# EXERCISE
Print every line below without adding or leaving out a single word.

┌─ RECORD EXTRACTS

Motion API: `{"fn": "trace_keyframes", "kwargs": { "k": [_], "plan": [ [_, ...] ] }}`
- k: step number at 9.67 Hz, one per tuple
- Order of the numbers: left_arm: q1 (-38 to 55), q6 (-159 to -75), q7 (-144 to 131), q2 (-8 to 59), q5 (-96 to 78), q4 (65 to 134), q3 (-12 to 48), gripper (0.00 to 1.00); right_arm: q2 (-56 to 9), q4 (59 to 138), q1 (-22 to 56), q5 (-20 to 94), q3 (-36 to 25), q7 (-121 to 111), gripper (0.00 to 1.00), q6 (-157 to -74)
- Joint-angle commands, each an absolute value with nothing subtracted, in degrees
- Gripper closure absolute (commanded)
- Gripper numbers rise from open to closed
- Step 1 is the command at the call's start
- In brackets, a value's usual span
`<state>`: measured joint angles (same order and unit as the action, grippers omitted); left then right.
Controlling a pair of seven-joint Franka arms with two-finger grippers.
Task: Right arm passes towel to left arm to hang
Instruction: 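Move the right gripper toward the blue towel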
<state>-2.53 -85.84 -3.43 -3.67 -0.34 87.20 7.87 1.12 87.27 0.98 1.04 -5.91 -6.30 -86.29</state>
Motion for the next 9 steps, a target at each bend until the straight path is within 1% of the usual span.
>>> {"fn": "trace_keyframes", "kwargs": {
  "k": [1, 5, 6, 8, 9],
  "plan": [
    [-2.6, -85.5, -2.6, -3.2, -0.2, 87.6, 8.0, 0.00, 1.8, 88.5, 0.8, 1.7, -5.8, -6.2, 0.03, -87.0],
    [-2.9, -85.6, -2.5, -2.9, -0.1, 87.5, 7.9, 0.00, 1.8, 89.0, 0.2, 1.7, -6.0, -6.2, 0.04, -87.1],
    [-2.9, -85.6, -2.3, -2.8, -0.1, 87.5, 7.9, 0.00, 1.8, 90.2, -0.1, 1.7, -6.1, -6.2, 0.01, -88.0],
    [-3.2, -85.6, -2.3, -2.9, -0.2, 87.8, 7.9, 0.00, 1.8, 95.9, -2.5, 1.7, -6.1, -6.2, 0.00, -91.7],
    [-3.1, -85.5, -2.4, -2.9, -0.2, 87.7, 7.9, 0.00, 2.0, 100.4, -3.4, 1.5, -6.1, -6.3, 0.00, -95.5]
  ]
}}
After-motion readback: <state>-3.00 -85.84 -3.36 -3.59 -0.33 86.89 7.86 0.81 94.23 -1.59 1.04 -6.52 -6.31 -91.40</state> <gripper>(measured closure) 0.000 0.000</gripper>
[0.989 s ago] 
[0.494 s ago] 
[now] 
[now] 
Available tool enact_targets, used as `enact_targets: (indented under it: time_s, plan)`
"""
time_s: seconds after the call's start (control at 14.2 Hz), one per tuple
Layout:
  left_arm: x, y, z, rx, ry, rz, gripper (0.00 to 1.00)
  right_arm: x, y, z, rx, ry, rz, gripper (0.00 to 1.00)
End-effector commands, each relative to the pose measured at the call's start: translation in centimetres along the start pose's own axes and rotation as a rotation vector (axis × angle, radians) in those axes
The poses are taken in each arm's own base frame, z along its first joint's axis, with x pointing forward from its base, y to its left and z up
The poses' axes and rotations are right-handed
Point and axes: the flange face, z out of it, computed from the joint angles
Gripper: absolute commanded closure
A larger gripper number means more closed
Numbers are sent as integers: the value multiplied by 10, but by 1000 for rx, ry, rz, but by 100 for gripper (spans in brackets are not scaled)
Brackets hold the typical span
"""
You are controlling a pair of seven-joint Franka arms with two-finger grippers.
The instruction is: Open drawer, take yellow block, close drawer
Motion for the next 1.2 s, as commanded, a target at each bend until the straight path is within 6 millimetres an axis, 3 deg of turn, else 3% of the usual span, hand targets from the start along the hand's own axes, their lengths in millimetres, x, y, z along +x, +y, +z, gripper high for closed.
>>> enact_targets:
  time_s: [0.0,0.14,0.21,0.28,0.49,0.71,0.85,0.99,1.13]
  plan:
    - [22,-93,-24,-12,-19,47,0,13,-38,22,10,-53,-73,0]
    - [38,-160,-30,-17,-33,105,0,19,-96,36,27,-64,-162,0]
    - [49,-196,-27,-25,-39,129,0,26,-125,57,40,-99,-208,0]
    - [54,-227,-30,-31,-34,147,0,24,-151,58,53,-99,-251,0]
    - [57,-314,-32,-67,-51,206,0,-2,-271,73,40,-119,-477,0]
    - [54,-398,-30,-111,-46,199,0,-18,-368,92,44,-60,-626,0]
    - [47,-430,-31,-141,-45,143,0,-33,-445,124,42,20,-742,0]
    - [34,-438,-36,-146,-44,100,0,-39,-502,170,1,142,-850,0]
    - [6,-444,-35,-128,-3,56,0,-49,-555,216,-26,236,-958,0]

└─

# WORKED SOLUTION
Motion API: `{"fn": "trace_keyframes", "kwargs": { "k": [_], "plan": [ [_, ...] ] }}`
- k: step number at 9.67 Hz, one per tuple
- Order of the numbers: left_arm: q1 (-38 to 55), q6 (-159 to -75), q7 (-144 to 131), q2 (-8 to 59), q5 (-96 to 78), q4 (65 to 134), q3 (-12 to 48), gripper (0.00 to 1.00); right_arm: q2 (-56 to 9), q4 (59 to 138), q1 (-22 to 56), q5 (-20 to 94), q3 (-36 to 25), q7 (-121 to 111), gripper (0.00 to 1.00), q6 (-157 to -74)
- Joint-angle commands, each an absolute value with nothing subtracted, in degrees
- Gripper closure absolute (commanded)
- Gripper numbers rise from open to closed
- Step 1 is the command at the call's start
- In brackets, a value's usual span
`<state>`: measured joint angles (same order and unit as the action, grippers omitted); left then right.
Controlling a pair of seven-joint Franka arms with two-finger grippers.
Task: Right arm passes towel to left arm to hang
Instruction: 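Move the right gripper toward the blue towel
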<state>-2.53 -85.84 -3.43 -3.67 -0.34 87.20 7.87 1.12 87.27 0.98 1.04 -5.91 -6.30 -86.29</state>
Motion for the next 9 steps, a target at each bend until the straight path is within 1% of the usual span.
>>> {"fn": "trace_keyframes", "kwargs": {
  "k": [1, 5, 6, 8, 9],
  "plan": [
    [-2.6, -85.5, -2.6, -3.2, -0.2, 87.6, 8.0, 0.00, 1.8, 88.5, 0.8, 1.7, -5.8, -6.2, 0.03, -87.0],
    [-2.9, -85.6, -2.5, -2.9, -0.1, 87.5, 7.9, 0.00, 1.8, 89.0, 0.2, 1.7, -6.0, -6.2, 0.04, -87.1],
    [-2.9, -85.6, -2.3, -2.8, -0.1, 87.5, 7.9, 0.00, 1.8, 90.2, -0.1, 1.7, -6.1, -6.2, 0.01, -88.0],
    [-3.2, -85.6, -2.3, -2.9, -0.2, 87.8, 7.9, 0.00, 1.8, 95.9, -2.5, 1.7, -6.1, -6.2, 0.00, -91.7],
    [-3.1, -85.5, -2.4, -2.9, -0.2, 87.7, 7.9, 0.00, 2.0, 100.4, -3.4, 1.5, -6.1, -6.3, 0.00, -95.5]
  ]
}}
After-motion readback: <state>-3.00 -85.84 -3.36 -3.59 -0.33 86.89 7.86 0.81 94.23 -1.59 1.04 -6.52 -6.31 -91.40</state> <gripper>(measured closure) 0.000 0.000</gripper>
[0.989 s ago] 
[0.494 s ago] 
[now] 
[now] 
Available tool enact_targets, used as `enact_targets: (indented under it: time_s, plan)`
"""
time_s: seconds after the call's start (control at 14.2 Hz), one per tuple
Layout:
  left_arm: x, y, z, rx, ry, rz, gripper (0.00 to 1.00)
  right_arm: x, y, z, rx, ry, rz, gripper (0.00 to 1.00)
End-effector commands, each relative to the pose measured at the call's start: translation in centimetres along the start pose's own axes and rotation as a rotation vector (axis × angle, radians) in those axes
The poses are taken in each arm's own base frame, z along its first joint's axis, with x pointing forward from its base, y to its left and z up
The poses' axes and rotations are right-handed
Point and axes: the flange face, z out of it, computed from the joint angles
Gripper: absolute commanded closure
A larger gripper number means more closed
Numbers are sent as integers: the value multiplied by 10, but by 1000 for rx, ry, rz, but by 100 for gripper (spans in brackets are not scaled)
Brackets hold the typical span
"""
You are controlling a pair of seven-joint Franka arms with two-finger grippers.
The instruction is: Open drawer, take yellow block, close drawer
Motion for the next 1.2 s, as commanded, a target at each bend until the straight path is within 6 millimetres an axis, 3 deg of turn, else 3% of the usual span, hand targets from the start along the hand's own axes, their lengths in millimetres, x, y, z along +x, +y, +z, gripper high for closed.
>>> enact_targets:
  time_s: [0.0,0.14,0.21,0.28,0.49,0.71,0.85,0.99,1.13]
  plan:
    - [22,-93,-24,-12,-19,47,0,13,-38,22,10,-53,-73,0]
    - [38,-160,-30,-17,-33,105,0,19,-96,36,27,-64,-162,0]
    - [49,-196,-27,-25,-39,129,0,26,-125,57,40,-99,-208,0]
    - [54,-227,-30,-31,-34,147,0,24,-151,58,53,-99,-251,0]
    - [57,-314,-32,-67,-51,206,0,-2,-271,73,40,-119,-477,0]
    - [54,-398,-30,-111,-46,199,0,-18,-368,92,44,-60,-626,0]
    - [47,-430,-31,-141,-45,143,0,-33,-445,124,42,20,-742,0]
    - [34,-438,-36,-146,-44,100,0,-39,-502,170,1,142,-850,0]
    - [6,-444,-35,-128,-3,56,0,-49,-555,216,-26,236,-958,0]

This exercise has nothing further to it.